The whole listing is to be reproduced exactly as given.

⁂

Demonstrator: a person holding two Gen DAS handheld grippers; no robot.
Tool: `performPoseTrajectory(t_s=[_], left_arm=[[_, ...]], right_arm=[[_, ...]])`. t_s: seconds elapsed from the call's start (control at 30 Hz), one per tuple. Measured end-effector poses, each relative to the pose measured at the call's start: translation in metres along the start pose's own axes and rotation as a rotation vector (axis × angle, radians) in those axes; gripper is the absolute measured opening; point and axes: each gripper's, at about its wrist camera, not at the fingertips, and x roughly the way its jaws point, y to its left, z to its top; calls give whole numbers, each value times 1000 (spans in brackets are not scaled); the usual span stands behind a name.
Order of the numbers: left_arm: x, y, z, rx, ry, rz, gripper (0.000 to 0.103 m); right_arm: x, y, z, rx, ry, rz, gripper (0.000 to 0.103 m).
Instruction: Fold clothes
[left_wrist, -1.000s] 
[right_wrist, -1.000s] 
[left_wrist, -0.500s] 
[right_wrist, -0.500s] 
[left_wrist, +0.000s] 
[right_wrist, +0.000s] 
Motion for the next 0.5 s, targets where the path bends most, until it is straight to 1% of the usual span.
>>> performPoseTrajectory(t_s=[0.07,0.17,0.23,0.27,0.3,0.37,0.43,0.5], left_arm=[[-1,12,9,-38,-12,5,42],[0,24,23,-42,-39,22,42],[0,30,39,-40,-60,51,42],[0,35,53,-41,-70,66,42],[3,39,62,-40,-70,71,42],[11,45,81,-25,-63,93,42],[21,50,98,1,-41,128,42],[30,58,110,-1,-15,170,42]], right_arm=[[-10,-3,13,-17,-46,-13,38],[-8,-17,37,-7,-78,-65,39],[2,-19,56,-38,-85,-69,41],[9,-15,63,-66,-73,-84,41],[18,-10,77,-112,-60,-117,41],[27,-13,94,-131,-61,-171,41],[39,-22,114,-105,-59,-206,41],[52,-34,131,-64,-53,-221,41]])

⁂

§ **Exercise output**:
Demonstrator: a person holding two Gen DAS handheld grippers; no robot.
Tool: `performPoseTrajectory(t_s=[_], left_arm=[[_, ...]], right_arm=[[_, ...]])`. t_s: seconds elapsed from the call's start (control at 30 Hz), one per tuple. Measured end-effector poses, each relative to the pose measured at the call's start: translation in metres along the start pose's own axes and rotation as a rotation vector (axis × angle, radians) in those axes; gripper is the absolute measured opening; point and axes: each gripper's, at about its wrist camera, not at the fingertips, and x roughly the way its jaws point, y to its left, z to its top; calls give whole numbers, each value times 1000 (spans in brackets are not scaled); the usual span stands behind a name.
Order of the numbers: left_arm: x, y, z, rx, ry, rz, gripper (0.000 to 0.103 m); right_arm: x, y, z, rx, ry, rz, gripper (0.000 to 0.103 m).
Instruction: Fold clothes
[left_wrist, -1.000s] 
[right_wrist, -1.000s] 
[left_wrist, -0.500s] 
[right_wrist, -0.500s] 
[left_wrist, +0.000s] 
[right_wrist, +0.000s] 
Motion for the next 0.5 s, targets where the path bends most, until it is straight to 1% of the usual span.
>>> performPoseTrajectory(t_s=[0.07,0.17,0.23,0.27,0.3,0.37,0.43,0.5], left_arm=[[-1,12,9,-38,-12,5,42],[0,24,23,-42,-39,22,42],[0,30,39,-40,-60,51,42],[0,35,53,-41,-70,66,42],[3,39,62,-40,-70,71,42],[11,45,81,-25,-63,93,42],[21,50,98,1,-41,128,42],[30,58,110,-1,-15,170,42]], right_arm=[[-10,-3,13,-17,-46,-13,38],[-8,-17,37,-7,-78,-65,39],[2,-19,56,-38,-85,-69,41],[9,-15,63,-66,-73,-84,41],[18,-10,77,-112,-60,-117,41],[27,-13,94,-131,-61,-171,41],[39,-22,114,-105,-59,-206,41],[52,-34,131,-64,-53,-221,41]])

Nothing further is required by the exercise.